Work instructions: Please list all lines of the material below in which the string "black" occurs.
....
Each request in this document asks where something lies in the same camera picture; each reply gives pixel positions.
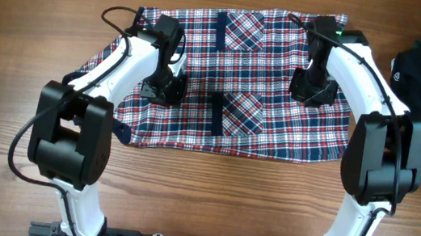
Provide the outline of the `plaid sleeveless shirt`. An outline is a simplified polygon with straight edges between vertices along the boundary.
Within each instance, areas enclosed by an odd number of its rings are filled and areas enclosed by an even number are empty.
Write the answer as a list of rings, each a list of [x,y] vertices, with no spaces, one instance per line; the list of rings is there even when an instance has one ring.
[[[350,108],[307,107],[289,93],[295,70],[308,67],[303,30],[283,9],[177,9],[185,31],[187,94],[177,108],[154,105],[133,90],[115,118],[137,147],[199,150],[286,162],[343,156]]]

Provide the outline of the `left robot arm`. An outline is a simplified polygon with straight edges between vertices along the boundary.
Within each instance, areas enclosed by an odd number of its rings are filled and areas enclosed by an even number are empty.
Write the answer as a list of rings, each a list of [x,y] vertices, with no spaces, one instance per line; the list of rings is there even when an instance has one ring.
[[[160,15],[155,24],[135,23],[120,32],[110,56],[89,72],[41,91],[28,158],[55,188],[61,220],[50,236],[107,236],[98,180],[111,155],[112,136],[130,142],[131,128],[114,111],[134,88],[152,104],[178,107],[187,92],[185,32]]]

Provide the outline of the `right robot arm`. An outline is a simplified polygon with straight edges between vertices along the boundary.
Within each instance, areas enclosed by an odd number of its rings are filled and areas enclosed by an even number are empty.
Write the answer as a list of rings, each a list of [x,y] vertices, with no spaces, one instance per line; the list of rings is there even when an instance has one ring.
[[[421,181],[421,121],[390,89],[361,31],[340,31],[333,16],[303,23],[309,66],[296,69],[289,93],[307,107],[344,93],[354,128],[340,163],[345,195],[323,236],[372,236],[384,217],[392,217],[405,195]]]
....
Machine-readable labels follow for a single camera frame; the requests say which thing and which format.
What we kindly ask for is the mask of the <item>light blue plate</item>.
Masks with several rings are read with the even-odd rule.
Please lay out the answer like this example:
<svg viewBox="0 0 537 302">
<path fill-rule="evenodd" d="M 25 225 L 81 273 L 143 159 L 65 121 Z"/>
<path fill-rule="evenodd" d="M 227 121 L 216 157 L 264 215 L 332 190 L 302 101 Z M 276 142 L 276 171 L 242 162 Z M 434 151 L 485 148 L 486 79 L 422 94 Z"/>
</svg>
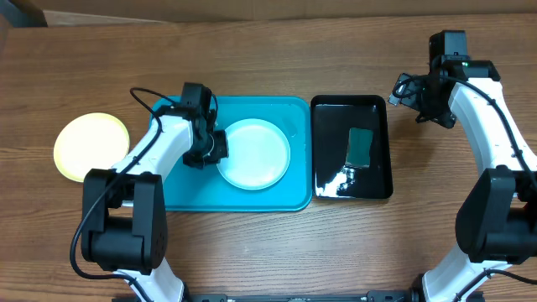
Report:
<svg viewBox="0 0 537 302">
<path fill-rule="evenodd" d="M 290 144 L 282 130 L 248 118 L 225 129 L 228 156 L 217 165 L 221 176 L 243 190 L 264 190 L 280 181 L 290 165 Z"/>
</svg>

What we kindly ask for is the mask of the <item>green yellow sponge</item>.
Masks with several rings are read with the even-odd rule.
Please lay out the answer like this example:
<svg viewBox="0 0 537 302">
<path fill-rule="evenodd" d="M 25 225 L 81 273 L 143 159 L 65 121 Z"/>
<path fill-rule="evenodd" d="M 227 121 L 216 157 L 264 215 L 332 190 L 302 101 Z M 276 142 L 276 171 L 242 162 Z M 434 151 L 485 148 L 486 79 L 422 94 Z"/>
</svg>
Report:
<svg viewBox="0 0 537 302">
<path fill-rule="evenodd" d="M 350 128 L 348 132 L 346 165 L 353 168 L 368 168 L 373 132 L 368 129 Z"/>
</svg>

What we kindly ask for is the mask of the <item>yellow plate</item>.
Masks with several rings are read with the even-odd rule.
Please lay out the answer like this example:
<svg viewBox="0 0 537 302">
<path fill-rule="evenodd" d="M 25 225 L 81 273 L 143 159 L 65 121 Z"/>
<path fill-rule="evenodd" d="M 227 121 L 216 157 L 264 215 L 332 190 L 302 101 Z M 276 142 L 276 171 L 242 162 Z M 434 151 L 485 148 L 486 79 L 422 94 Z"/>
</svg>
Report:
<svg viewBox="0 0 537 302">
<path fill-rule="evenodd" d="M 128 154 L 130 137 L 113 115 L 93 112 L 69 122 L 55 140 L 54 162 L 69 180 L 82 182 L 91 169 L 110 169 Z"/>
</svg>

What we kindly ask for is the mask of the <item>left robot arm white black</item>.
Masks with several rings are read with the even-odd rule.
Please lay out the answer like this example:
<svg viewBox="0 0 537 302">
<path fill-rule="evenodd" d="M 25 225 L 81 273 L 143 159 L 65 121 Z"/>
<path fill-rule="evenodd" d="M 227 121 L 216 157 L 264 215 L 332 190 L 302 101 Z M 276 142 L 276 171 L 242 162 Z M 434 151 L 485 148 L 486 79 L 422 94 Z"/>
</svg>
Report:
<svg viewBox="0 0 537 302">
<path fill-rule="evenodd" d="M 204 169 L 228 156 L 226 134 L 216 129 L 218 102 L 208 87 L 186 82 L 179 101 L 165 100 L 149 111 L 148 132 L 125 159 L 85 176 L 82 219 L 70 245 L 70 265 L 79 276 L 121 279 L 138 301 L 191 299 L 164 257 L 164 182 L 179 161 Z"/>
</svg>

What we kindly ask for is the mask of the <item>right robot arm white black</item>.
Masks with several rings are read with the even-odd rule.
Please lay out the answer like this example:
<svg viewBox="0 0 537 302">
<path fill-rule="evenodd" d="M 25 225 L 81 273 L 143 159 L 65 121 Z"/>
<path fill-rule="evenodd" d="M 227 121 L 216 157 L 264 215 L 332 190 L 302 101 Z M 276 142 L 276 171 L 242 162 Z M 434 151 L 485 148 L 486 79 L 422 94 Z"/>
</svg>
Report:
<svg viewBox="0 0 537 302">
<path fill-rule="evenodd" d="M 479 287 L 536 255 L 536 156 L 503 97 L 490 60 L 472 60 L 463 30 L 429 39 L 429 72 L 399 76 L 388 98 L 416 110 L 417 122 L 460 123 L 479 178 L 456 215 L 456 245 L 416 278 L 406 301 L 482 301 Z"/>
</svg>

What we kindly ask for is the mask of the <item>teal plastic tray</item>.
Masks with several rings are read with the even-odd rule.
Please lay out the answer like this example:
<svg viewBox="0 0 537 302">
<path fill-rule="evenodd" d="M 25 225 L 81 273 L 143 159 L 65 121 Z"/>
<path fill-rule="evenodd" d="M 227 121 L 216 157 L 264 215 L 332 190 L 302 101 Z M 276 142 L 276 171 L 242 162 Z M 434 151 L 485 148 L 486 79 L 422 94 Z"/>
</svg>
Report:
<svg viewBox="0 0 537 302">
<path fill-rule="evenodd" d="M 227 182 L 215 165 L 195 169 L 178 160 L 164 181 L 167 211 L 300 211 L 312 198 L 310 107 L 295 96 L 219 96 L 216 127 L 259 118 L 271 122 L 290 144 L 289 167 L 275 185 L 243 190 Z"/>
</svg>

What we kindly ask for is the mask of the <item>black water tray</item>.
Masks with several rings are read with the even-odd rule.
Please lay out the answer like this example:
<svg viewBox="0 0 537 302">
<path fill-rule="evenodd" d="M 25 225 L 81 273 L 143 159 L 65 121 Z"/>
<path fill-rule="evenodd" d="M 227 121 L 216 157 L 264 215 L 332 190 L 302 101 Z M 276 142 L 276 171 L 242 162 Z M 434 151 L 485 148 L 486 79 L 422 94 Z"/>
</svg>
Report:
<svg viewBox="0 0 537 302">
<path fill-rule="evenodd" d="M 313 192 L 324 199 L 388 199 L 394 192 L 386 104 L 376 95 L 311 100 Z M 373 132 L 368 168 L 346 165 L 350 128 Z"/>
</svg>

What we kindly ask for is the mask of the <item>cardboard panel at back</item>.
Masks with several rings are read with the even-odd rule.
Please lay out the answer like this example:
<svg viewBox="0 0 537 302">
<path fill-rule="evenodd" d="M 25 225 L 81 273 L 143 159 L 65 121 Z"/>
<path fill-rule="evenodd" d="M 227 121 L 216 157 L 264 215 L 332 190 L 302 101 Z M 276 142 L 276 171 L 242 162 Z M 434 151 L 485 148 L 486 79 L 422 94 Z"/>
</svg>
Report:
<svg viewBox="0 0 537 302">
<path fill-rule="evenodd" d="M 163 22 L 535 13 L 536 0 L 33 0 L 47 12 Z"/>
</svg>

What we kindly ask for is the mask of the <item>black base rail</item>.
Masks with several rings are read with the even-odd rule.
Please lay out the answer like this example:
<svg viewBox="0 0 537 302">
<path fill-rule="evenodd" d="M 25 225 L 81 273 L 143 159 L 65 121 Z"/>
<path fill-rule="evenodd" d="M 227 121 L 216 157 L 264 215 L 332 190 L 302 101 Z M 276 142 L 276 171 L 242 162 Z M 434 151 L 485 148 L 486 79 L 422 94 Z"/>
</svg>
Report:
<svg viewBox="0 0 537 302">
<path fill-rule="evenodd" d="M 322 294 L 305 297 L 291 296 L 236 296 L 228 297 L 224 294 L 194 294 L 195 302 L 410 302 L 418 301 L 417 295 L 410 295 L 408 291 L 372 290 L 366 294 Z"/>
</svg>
....
Output below:
What we kindly ask for is the mask of the <item>left robot arm white black</item>.
What we kindly ask for is the mask of the <item>right robot arm white black</item>.
What we kindly ask for is the mask of the <item>black water tray</item>.
What we kindly ask for is the mask of the <item>black base rail</item>.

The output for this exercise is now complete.